Boys will be boys. Girls will be girls.
But will they?
At the first “coffee chat” in my office earlier in the year we discussed how children explore gender and form gendered identities. This was described in a recent Huff post article by saying that young children are “gender detectives.” Indeed they are! What do our little detectives find when they look around?
The article examines fashion choices for very young children and explains that based on the available evidence, these “gender detectives” confront narrow identities to fit into based on their gender. Boys can be smart, strong, and superheroes; girls can be pretty, sassy, and reliant on boys. This is real. This is the culture we are raising our children in. It deserves our attention.

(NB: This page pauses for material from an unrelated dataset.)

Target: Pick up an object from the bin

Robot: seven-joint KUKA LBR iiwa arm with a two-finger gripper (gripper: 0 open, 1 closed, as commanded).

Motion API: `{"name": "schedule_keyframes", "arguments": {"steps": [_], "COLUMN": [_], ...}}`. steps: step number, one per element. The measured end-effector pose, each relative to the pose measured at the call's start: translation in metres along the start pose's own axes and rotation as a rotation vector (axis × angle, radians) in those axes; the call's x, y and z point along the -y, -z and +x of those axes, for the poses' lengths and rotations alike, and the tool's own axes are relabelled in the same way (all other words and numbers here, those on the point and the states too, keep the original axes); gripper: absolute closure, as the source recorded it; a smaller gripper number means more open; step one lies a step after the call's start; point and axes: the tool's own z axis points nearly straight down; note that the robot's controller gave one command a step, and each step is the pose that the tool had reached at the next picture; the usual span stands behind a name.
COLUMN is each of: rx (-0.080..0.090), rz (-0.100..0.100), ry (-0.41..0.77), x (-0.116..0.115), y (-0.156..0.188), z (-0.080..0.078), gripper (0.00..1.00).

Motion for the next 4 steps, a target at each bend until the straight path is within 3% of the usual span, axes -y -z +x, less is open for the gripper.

Lise Eliot, a neuroscientist who focuses on gender in children, shows that the popularly portrayed gulf between the sexes, on everything from social behavior to academics, stems from very small differences between boys and girls that are then replicated, extended, and deepened by culture. She writes,
“The truth is that neuroscientists have identified very few reliable differences between boys’ and girls’ brains. The latest high-resolution MRI studies reveal…there is more overlap between average males’ and female’s brains than differences between the average brain of each gender. To put it another way, the range of performance within each gender is wider than the difference between the average boy and girl.”
So, if a boy has as much neurological similarity with a few girls as he does with a few boys, how do boys wind up “being boys?”
Eliot continues, “Abilities develop in a social-cultural context. In spite of claims – and intentions – to the contrary, few parents or teachers are truly gender neutral.” Raewyn Connell, researcher and writer on gender identities in education and an advisor to UNESCO on gender initiatives, digs deeper into this point: “Historians and anthropologists have shown that there is no one pattern of masculinity…different cultures, and different periods of history, construct masculinity differently. Masculinities do not exist prior to social behavior.”
We each play a part in this. The way our stores, gyms, schools, and apartments are set up; what we expose our children to on TV, in magazines, and in music. Our young “gender detectives” soak all this up and are left with a narrow range of possible identities. At times, this can be comforting: a group of boys all having similar interests can lead to instant camaraderie in the classroom; a group of girls each having the same doll at home allows for their play at school to overlap. However, this socially-constructed gender narrowness can also be highly problematic.
What happens to young girls when they are inundated with monolithic images of women as attractive and reliant on men? A group of local Jewish teenagers from Ma’yan (a Jewish feminist group housed right here in the JCC) recently made a video in which they explore the consequences of gender identity as it develops within our community. They trace the evolution from early exposure to gender-biased images (which all our children are exposed to) to a teenage girl’s perception that, “To be a strong woman you also need to, like, be a b****.” If you are interested in ways that media images of women affect very young girls, you will find it well worth your time to set aside 20 minutes to watch the video in its entirety.
This happens here, this is happening right now. The way we treat gender in the nursery years affects our children’s identity as they grow into mature adults. The choices we make for our children’s fashion and media exposure, the words and intonations we use when talking to children, the programs our children are enrolled in, each have the potential to determine the possibilities our children see within themselves.
My hope for our community is that we make choices that broaden, rather than limit, those possibilities. You might hear our teachers address the students as “friends” instead of “boys and girls.” You might hear our teachers switch the gender roles within fairy tales. You might notice that our teachers avoid gender-based color preferences when providing students with materials. These are decisions we make to avoid the narrowing binary of gender labels; they are beginning steps that only scratch the surface. The topic deserves our attention, as educators and parents. If our responsibility as partners with each other is to shape children who will shape the world, there are real questions we must grapple with.
What choices, of words and behavior, do you make about your child’s emerging gender identity? How does your child construct his or her self-image? How do you see the classroom contributing to this? What do you want out of a school setting around this topic? I invite you to share your answers with each other, your partners, your teachers, myself, and yes, even your children.